The most common way of establishing a business in Sweden is through a company limited by shares (“Aktiebolag”). This form of companies is regulated by the Swedish Companies Act
- It is formed by one or more natural persons or legal entities.
- All shares in the company may be owned by foreign nationals or companies and no special acquisition permit is required.
- The company is a legal entity and is issued with a registration number (“organisationsnummer”).
Two Kinds of Limited Companies
- Swedish limited companies are divided into two categories, private companies and public companies. The provisions of the Swedish Companies Act are applicable to all limited companies, but there are some statutory rules that differ between the two kinds of limited companies. The main rules that differ are the following.
- Public limited companies shall have a share capital of not less than SEK500,000 while the minimum share capital of private companies is SEK 100,000.
- Only public limited companies may issue investment certificates to the public and thus only public limited companies can be listed on an exchange. A private company, or a shareholder of such company, may not attempt through advertising to distribute shares or subscription rights in the company or debentures or warrants issued by the company.
- The board of a public company shall consist of at least three members but a private company is allowed to have one or more.
- A managing director has to be appointed in a public company. In private companies it is allowed to have a managing director and most private companies has appointed one.
- A limited company must appoint one o more approved or authorized public accountants to act as company auditor.
- The registered business name of a limited company is protected throughout the country.

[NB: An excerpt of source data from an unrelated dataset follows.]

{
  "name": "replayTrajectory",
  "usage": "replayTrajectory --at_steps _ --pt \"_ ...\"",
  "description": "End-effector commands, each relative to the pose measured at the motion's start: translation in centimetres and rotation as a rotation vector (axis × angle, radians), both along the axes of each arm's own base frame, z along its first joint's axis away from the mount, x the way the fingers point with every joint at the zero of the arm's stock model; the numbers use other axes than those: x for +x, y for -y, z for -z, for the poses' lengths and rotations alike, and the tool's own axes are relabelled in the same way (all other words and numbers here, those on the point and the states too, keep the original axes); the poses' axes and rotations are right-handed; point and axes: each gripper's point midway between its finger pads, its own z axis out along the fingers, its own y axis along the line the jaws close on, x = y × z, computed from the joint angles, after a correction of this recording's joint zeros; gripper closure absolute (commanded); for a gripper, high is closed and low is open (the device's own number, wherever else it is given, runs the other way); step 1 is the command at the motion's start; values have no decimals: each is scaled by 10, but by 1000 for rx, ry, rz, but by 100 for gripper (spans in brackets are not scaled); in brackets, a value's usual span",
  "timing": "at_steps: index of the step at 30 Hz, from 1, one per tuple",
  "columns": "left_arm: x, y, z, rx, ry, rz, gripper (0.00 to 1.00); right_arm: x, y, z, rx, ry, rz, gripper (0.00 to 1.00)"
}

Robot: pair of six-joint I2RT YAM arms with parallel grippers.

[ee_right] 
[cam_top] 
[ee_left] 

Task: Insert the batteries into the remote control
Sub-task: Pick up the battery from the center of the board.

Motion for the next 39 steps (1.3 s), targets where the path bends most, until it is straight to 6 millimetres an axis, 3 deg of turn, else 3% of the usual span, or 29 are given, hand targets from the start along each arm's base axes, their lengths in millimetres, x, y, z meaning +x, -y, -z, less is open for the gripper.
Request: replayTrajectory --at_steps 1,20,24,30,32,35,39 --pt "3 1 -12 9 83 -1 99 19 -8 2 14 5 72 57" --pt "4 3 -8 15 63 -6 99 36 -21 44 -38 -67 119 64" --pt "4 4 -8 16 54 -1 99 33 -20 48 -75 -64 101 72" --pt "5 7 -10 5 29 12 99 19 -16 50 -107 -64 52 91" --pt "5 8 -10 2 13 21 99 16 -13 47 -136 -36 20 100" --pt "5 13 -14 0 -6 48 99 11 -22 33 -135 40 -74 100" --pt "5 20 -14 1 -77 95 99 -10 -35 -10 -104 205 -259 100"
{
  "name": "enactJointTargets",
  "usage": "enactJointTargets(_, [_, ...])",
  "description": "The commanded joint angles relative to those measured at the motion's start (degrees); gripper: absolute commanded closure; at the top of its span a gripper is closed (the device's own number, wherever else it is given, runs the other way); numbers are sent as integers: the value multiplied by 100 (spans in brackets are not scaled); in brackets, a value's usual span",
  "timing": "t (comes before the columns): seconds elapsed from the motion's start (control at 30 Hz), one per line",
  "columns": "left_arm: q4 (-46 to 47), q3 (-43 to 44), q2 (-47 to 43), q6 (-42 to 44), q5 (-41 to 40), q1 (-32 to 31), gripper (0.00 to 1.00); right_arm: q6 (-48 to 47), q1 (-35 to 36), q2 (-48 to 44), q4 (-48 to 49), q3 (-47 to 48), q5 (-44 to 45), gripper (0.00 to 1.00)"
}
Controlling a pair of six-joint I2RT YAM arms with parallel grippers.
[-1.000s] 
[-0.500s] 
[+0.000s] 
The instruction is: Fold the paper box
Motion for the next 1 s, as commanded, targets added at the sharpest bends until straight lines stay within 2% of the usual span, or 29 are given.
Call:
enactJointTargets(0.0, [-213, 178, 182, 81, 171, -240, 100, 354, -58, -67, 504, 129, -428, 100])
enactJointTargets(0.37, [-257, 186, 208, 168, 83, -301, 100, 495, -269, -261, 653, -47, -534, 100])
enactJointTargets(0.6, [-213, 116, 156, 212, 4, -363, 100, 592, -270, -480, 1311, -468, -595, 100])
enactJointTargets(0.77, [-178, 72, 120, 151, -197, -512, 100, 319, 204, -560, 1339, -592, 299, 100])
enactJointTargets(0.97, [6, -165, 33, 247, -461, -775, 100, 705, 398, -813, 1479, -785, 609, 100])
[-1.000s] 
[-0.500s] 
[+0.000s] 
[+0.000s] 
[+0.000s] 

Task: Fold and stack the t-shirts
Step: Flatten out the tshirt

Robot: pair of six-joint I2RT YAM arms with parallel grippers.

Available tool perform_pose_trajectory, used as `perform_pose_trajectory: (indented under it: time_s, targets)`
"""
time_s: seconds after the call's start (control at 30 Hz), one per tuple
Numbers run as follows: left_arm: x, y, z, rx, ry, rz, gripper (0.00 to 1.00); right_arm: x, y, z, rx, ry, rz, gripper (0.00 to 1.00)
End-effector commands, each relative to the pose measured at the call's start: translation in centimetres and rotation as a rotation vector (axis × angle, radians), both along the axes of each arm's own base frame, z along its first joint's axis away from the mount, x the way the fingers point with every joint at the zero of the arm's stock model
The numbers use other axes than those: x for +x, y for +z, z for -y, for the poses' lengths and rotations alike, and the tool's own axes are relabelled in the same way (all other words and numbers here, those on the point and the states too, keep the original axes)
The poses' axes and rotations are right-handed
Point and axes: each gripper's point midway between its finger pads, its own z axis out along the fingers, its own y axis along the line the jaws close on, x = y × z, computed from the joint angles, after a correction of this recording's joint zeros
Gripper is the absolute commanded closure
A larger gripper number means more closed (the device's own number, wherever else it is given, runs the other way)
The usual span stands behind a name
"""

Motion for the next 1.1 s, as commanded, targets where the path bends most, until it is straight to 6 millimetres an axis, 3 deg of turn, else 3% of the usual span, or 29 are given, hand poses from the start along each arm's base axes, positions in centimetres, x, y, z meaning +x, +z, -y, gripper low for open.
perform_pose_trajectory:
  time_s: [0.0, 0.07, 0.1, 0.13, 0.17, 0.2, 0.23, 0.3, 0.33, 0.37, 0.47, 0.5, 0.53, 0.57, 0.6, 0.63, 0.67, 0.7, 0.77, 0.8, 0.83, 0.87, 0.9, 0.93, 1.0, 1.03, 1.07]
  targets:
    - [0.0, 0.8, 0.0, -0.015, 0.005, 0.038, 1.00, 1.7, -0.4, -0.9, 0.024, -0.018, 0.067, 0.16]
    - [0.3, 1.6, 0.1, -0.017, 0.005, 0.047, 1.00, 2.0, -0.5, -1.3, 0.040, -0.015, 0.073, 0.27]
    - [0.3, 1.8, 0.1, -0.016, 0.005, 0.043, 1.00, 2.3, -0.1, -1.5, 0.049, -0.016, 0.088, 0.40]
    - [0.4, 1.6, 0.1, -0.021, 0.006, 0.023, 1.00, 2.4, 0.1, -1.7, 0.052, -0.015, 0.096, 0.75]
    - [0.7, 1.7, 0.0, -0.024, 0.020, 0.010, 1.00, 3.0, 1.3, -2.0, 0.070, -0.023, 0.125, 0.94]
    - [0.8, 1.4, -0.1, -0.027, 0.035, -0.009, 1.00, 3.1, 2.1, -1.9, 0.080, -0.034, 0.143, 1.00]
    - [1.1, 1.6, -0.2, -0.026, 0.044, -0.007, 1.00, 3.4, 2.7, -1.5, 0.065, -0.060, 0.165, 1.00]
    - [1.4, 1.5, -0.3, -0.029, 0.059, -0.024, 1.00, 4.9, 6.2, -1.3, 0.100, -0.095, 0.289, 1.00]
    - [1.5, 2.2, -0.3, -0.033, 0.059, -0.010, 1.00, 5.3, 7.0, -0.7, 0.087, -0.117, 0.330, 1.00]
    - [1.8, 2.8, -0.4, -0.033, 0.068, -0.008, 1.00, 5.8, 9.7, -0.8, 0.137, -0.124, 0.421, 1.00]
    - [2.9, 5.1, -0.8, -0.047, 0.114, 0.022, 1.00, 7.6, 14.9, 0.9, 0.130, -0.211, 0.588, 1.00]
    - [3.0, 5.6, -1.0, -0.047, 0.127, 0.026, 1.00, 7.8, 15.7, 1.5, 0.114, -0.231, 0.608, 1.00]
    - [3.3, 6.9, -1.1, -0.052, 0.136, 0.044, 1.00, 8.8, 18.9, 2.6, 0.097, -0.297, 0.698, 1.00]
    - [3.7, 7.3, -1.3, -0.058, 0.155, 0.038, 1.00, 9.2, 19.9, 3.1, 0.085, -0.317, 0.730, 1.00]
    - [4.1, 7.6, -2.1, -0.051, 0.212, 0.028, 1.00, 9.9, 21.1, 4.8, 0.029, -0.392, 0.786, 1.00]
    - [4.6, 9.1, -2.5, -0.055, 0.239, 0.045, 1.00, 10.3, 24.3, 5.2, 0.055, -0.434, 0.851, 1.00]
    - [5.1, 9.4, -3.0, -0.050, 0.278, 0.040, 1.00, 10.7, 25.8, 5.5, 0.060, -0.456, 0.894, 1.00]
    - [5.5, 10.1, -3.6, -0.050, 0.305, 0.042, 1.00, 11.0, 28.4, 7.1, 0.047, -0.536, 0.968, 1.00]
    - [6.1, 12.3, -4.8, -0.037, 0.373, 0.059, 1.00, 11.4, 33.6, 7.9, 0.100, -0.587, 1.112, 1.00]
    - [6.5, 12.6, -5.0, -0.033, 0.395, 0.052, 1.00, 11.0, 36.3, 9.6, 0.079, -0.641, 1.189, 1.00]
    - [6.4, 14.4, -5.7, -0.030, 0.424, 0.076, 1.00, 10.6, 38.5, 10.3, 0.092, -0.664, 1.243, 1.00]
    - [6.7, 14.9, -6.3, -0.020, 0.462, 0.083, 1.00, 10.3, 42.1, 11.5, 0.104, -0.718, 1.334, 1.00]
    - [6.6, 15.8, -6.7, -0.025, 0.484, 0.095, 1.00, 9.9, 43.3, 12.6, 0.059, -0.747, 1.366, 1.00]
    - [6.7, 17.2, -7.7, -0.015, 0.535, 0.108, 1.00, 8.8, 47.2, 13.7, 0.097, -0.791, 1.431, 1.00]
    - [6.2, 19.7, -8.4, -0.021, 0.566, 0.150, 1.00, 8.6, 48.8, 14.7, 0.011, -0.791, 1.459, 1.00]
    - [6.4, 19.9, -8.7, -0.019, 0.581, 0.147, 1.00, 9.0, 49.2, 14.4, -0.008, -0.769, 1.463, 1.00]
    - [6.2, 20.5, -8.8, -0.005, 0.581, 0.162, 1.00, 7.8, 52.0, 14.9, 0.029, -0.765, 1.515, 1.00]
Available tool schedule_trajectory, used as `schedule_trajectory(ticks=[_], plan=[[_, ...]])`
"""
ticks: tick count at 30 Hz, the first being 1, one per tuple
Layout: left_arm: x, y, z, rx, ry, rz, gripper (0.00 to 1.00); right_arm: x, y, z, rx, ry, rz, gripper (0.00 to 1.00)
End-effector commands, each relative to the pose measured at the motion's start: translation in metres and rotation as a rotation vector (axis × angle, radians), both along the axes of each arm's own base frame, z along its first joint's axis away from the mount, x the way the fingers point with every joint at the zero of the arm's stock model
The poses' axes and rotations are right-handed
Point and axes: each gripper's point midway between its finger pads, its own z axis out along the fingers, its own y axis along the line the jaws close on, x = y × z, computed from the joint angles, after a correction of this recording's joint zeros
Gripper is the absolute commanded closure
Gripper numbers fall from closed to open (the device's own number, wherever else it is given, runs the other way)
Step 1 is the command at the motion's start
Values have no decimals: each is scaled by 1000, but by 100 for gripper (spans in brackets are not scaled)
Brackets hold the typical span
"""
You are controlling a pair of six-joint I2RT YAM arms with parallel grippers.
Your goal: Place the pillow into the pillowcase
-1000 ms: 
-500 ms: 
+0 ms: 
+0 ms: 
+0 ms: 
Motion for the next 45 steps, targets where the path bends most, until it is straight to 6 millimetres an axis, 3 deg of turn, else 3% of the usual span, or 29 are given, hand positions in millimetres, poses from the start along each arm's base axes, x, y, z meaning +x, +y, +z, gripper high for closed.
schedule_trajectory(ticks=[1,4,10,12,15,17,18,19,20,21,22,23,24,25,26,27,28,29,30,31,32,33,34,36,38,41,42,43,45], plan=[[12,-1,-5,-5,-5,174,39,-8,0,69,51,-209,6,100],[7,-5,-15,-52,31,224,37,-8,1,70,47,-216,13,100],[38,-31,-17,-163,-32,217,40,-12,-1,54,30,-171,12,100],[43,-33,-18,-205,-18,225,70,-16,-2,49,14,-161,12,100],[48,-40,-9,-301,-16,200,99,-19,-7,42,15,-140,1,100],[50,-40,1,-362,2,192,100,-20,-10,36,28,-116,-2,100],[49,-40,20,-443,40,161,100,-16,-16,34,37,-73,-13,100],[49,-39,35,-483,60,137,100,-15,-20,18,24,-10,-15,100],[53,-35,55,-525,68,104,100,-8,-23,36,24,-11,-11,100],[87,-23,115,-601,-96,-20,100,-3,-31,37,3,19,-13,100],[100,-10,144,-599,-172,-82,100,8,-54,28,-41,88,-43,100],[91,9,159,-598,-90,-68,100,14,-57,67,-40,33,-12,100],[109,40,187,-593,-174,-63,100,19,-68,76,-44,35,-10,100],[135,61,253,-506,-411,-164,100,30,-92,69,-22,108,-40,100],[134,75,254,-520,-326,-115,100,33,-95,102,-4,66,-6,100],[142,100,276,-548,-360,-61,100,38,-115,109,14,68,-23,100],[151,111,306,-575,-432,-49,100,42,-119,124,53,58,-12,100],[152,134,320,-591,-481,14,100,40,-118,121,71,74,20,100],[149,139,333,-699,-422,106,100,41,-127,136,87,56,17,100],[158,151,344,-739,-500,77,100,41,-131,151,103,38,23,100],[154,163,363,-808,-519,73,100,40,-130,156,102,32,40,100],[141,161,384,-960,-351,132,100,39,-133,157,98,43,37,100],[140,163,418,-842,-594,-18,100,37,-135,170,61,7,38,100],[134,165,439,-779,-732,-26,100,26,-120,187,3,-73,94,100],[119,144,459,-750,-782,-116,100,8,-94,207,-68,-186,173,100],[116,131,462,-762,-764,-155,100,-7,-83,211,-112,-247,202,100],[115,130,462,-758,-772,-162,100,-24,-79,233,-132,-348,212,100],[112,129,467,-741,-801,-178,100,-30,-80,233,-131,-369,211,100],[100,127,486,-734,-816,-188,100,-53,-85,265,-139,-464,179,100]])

- A limited company may have a split financial year, which can facilitate financial planning with regard to taxes, credits, salaries and interest.
Responsibility and risk
- A considerable capital investment is necessary when starting up a limited company, but apart from that, the owners have no personal responsibility for the company’s debts or other obligations.
- N. B.!! The board of directors and the managing director has extensive responsibility and in certain circumstances, these persons can become personally responsible for the company’s debts; especially unpaid taxes and social contributions.
- The Swedish Companies Act sets out the general rule that each share has one vote, but the articles of association may provide for shares with differences in voting rights. However, no share may have a voting right exceeding more than ten times the voting right of another share.
Rights in dividend etc
- The main rule is that all shares carry equal rights in the company. However, the articles of association may provide for shares of different classes. Shares may carry different rights to dividend and/or in the assets in case of liquidation.
New Swedish Companies Act 2006
- It should be noted that a new Swedish Companies Act is proposed to enter into force on January 1, 2006.